Work to complete: From the line with "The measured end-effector" to the line with "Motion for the", retype every line exactly, including those two, and leave out the rest of the data below.

====== Collected data

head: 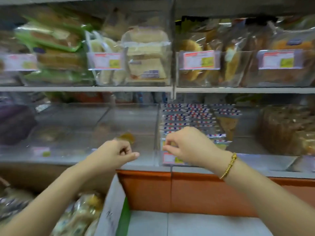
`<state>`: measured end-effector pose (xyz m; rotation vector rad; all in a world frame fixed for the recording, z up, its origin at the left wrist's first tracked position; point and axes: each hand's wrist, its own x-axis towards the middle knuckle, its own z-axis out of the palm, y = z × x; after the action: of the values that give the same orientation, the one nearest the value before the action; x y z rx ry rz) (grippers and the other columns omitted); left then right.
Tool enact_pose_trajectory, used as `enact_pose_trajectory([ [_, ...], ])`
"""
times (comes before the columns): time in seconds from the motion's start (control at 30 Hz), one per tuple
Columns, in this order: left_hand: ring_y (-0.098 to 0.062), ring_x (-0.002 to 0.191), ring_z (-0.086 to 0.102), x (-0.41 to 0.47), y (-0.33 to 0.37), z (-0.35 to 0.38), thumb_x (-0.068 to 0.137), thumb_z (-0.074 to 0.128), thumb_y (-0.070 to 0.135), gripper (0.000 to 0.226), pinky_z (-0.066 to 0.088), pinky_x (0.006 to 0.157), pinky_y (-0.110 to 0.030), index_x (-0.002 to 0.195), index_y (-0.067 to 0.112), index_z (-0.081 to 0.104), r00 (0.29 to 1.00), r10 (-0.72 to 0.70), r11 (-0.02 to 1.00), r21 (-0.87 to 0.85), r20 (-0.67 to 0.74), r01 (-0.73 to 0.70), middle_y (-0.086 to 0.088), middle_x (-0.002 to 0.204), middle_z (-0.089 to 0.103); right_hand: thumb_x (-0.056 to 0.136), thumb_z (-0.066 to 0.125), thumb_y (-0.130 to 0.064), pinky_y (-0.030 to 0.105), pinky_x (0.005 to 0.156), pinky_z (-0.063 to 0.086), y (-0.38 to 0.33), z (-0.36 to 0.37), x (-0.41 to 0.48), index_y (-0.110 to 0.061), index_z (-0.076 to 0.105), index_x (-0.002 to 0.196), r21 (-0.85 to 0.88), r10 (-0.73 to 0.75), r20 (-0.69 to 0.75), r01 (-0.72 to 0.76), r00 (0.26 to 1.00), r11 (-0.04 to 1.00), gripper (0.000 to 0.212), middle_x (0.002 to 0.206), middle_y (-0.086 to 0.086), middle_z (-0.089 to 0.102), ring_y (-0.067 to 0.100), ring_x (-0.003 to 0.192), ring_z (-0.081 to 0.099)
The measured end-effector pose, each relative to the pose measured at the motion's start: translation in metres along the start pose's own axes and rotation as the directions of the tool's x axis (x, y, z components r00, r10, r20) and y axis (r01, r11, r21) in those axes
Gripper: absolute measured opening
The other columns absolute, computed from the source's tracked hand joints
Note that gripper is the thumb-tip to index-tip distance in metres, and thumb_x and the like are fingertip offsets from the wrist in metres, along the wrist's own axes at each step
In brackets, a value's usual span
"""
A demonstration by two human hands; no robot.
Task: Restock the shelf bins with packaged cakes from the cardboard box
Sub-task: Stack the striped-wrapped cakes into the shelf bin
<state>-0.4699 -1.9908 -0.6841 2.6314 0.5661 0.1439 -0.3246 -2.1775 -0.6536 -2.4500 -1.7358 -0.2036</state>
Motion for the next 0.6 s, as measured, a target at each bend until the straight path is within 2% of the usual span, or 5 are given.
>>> enact_pose_trajectory([
  [0.17, -0.002, 0.051, 0.046, -0.078, -0.101, -0.022, 0.085, 0.066, 0.045, 0.033, 0.039, 0.056, -0.024, 0.071, 0.017, 0.056, 0.969, -0.246, 0.969, -0.03, 0.008, 0.247, 0.009, 0.058, 0.054, 0.094, 0.053, -0.041, 0.03, 0.073, 0.037, -0.092, 0.03, 0.029, -0.019, 0.065, 0.1, 0.066, -0.217, 0.094, 0.212, 0.972, 0.975, 0.025, 0.099, 0.004, 0.069, 0.023, 0.099, 0.059],
  [0.27, -0.013, 0.059, 0.054, -0.124, -0.167, -0.031, 0.083, 0.071, 0.037, 0.028, 0.045, 0.061, -0.031, 0.074, 0.014, 0.058, 0.905, -0.425, 0.901, -0.1, -0.005, 0.422, 0.003, 0.063, 0.059, 0.092, 0.058, -0.035, 0.028, 0.071, 0.037, -0.137, 0.061, 0.056, -0.02, 0.064, 0.101, 0.134, -0.302, 0.173, 0.281, 0.938, 0.95, 0.019, 0.099, 0.002, 0.067, 0.021, 0.096, 0.058],
  [0.33, -0.016, 0.06, 0.051, -0.153, -0.209, -0.034, 0.084, 0.073, 0.029, 0.027, 0.039, 0.058, -0.029, 0.071, 0.013, 0.055, 0.852, -0.523, 0.85, -0.102, -0.03, 0.517, -0.001, 0.064, 0.057, 0.088, 0.059, -0.022, 0.029, 0.073, 0.038, -0.163, 0.088, 0.078, -0.019, 0.057, 0.094, 0.186, -0.336, 0.215, 0.299, 0.917, 0.936, 0.007, 0.096, 0.003, 0.063, 0.022, 0.093, 0.056],
  [0.47, -0.015, 0.057, 0.043, -0.195, -0.289, -0.034, 0.085, 0.071, 0.027, 0.033, 0.032, 0.058, -0.03, 0.067, 0.014, 0.046, 0.728, -0.685, 0.723, -0.136, -0.015, 0.678, 0.0, 0.06, 0.048, 0.081, 0.055, -0.009, 0.028, 0.069, 0.033, -0.212, 0.137, 0.121, -0.021, 0.044, 0.082, 0.277, -0.37, 0.301, 0.291, 0.879, 0.916, 0.016, 0.083, -0.004, 0.043, 0.016, 0.08, 0.043],
  [0.6, -0.018, 0.059, 0.045, -0.214, -0.353, -0.029, 0.086, 0.069, 0.028, 0.032, 0.032, 0.056, -0.029, 0.07, 0.013, 0.046, 0.629, -0.777, 0.619, -0.171, 0.005, 0.766, -0.004, 0.064, 0.049, 0.081, 0.052, -0.008, 0.031, 0.069, 0.038, -0.251, 0.19, 0.168, -0.022, 0.045, 0.076, 0.282, -0.345, 0.43, 0.239, 0.834, 0.929, 0.016, 0.082, -0.003, 0.05, 0.018, 0.081, 0.047],
])
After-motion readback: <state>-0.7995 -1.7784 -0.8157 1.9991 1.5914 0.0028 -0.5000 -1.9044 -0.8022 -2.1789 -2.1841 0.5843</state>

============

Written solution:
The measured end-effector pose, each relative to the pose measured at the motion's start: translation in metres along the start pose's own axes and rotation as the directions of the tool's x axis (x, y, z components r00, r10, r20) and y axis (r01, r11, r21) in those axes
Gripper: absolute measured opening
The other columns absolute, computed from the source's tracked hand joints
Note that gripper is the thumb-tip to index-tip distance in metres, and thumb_x and the like are fingertip offsets from the wrist in metres, along the wrist's own axes at each step
In brackets, a value's usual span
"""
A demonstration by two human hands; no robot.
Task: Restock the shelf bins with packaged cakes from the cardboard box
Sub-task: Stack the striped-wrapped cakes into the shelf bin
<state>-0.4699 -1.9908 -0.6841 2.6314 0.5661 0.1439 -0.3246 -2.1775 -0.6536 -2.4500 -1.7358 -0.2036</state>
Motion for the next 0.6 s, as measured, a target at each bend until the straight path is within 2% of the usual span, or 5 are given.

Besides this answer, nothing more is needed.